Your answer should be every line of the entries that has the string "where" in it.

(Records drawn from a dataset)

________

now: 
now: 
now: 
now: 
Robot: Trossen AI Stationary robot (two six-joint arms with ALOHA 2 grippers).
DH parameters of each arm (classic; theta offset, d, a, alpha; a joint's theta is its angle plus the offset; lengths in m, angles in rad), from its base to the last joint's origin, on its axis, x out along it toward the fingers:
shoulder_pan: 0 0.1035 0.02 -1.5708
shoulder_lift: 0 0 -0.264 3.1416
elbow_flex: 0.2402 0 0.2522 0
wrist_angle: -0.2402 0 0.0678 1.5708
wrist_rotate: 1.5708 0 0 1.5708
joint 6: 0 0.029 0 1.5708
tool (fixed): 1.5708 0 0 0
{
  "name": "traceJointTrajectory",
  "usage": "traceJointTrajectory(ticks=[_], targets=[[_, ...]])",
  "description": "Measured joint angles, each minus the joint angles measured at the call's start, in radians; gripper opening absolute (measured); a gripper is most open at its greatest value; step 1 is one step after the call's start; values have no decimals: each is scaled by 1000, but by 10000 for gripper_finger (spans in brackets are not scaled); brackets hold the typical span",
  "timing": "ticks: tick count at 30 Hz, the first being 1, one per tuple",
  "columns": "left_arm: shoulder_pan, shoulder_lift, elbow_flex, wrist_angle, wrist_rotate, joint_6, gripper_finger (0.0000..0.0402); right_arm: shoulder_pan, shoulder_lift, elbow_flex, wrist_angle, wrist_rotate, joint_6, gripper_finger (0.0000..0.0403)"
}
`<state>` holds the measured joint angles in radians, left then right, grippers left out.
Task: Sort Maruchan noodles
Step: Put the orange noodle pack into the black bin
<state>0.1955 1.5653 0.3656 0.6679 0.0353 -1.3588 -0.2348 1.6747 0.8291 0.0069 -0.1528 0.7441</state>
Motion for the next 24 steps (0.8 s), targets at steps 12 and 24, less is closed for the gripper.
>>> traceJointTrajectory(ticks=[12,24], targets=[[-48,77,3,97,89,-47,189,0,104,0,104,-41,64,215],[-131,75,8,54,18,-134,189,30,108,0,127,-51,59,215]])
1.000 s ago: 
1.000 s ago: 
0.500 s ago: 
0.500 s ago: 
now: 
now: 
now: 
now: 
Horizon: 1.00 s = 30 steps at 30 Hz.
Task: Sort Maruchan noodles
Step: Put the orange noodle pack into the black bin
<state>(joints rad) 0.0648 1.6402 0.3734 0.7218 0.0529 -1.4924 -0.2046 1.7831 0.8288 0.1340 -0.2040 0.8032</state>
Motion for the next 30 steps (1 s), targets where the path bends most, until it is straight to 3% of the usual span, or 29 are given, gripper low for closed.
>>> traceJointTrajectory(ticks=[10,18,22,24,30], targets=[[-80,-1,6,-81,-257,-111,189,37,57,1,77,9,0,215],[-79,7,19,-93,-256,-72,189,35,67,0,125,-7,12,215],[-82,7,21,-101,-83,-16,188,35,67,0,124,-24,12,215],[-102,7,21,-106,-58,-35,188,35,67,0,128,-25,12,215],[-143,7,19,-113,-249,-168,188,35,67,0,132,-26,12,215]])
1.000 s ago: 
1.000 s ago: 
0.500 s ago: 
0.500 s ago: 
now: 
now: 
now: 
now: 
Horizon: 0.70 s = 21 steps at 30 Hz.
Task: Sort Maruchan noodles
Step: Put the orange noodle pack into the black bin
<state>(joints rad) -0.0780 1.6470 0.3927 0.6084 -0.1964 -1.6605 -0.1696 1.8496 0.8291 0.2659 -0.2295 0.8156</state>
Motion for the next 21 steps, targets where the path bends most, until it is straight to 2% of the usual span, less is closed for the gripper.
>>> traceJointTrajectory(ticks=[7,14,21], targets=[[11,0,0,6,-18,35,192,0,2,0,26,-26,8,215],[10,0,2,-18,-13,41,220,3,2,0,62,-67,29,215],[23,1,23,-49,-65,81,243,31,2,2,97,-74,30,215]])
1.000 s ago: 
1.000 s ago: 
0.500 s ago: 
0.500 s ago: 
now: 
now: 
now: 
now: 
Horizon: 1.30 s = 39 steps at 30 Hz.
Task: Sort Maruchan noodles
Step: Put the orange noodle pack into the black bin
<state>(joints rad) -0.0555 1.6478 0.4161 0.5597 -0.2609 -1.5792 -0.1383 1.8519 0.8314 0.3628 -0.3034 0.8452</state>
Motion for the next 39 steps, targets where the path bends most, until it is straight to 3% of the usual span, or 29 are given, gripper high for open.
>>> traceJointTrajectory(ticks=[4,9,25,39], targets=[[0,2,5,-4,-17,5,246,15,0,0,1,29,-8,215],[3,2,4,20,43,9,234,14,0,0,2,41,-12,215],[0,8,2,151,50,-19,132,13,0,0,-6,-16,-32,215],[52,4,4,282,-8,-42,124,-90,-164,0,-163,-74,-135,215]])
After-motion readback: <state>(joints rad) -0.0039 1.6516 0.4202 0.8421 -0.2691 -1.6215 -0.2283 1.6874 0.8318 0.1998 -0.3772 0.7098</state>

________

* YOUR SOLUTION *
Motion for the next 30 steps (1 s), targets where the path bends most, until it is straight to 3% of the usual span, or 29 are given, gripper low for closed.
Motion for the next 21 steps, targets where the path bends most, until it is straight to 2% of the usual span, less is closed for the gripper.
Motion for the next 39 steps, targets where the path bends most, until it is straight to 3% of the usual span, or 29 are given, gripper high for open.

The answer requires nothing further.